- Coat of arms
- Location of Fränkisch-Crumbach within Odenwaldkreis district
- Location of Fränkisch-Crumbach
- Fränkisch-Crumbach Fränkisch-Crumbach
- Coordinates: 49°45′N 08°52′E﻿ / ﻿49.750°N 8.867°E
- Country: Germany
- State: Hesse
- Admin. region: Darmstadt
- District: Odenwaldkreis

Government
- • Mayor (2023–29): Matthias Horlacher (SPD)

Area
- • Total: 16.1 km^{2} (6.2 sq mi)
- Highest elevation: 500 m (1,600 ft)
- Lowest elevation: 190 m (620 ft)

Population (2024-12-31)
- • Total: 2,910
- • Density: 181/km^{2} (468/sq mi)
- Time zone: UTC+01:00 (CET)
- • Summer (DST): UTC+02:00 (CEST)
- Postal codes: 64407
- Dialling codes: 06164
- Vehicle registration: ERB
- Website: www.fraenkisch-crumbach.de

= Fränkisch-Crumbach =

Fränkisch-Crumbach is a municipality in the Odenwaldkreis (district) in Hesse, Germany.

== History ==

=== Documented references ===
The oldest surviving documentary reference to Crumbach dates back to 1148. Other historically documented forms of the name are Crumpach (1219, 1372, 1433), Krumppach (1434) and Crumbach (1653). The form Fränkisch-Crumbach has been in use since 1822.

=== Middle Ages ===
Up until 1806, the village officially belonged to the Rodensteiner Mark as the Lordship of Crumbach and initially to the Lords of Rodenstein, who called themselves Lords of Crumbach before Rodenstein Castle was built around the middle of the 13th century. Rodenstein Castle alongside the town of Fränkisch-Crumbach formed the centre of the Crumbach-Rodenstein dominion.

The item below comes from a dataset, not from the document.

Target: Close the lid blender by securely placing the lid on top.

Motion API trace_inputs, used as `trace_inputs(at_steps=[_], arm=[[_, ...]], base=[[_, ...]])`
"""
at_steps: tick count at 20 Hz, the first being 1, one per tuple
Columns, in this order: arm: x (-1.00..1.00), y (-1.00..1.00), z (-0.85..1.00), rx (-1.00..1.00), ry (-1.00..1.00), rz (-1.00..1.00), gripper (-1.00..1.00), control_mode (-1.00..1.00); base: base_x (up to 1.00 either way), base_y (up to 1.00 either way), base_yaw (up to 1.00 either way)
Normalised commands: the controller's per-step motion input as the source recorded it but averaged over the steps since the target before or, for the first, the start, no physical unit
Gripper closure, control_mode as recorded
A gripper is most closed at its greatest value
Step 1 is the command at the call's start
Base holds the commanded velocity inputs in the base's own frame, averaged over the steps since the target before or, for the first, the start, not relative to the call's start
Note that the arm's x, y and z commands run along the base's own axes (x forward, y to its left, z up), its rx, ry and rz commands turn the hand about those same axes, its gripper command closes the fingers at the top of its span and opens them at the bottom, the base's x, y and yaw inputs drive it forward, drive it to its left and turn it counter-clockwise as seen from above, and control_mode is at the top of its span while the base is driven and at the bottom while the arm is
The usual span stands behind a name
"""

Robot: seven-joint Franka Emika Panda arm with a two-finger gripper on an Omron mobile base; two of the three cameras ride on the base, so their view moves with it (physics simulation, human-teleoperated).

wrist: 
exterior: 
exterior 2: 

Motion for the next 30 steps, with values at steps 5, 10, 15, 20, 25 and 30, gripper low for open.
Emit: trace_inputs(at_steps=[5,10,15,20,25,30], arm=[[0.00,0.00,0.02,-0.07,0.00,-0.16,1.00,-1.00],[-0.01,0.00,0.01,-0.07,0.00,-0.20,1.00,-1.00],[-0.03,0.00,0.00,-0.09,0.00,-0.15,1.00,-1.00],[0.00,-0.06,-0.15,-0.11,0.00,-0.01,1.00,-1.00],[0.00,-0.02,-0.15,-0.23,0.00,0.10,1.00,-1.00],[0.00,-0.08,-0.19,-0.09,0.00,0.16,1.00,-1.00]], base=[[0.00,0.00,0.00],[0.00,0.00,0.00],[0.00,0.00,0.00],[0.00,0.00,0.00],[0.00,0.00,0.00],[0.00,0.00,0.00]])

In the 13th century, the Lords of Rodenstein split off from the Crumbach family. The first Rodensteiner who is definitely attested is the archbishop's chamberlain and canon Heinrich (* 1293; † 1317 ) of Mainz.

The county of Katzenelnbogen had been involved in the castle from the very beginning. The village had its own cent with an allodial cent court and high jurisdiction for Crumbach with Bierbach, Erlau, Güttersbach and Michelbach. The parish of Crumbach was first documented in 1327, the church dedicated to St. Laurentius dates back to the 13th century and served as the burial place of the lords of Crumbach and Rodenstein from the very beginning, burials can be traced from 1470. Hans III zu Rodenstein had a new Gothic choir built by Konrad von Mosbach in 1485. The family burial site in the Franconian-Crumbach church, which has been largely preserved, is considered an important source for the history of the Rodensteiners in terms of art history.

Since the High Middle Ages, the small lordship of Franconian-Crumbach was caught in a conflict between the Counts of Katzenelnbogen, later the Landgraves of Hesse-Darmstadt as their heirs on the one hand, and the Schenken of Erbach and the Electorate of the Palatinate on the other. Within this framework, the Rodensteiners managed to establish a largely independent, small territory with the core area in the Gersprenz valley.

=== Early Modern Period and Thirty Years' War ===
The Upper Hessian Lißberg line of the Rodenstein family died out in 1470 with the death of Engelhard von Rodenstein-Lißberg. The property then passed to Hans III von Rodenstein, who in 1471, at the age of 53, had married his fourteen-year-old relative Anna von Rodenstein-Lißberg. The couple had at least three children, his successor Hans IV (also called Hans the Younger, gravestone in the choir of the Fränkisch-Crumbach church ), another son Georg and a daughter Margarete. Both of the latter children became clergy.

The family's social decline followed after his death in 1500. The castle had been entirely owned by the Counts of Katzenelnbogen since 1422, and decades before that, more and more shares had to be mortaged and sold. In 1436, Count Johann IV von Katzenelnbogen finally enfeoffed Hans II von Rodenstein-Lißberg with the half of the castle that had previously been owned by the Rodenstein family .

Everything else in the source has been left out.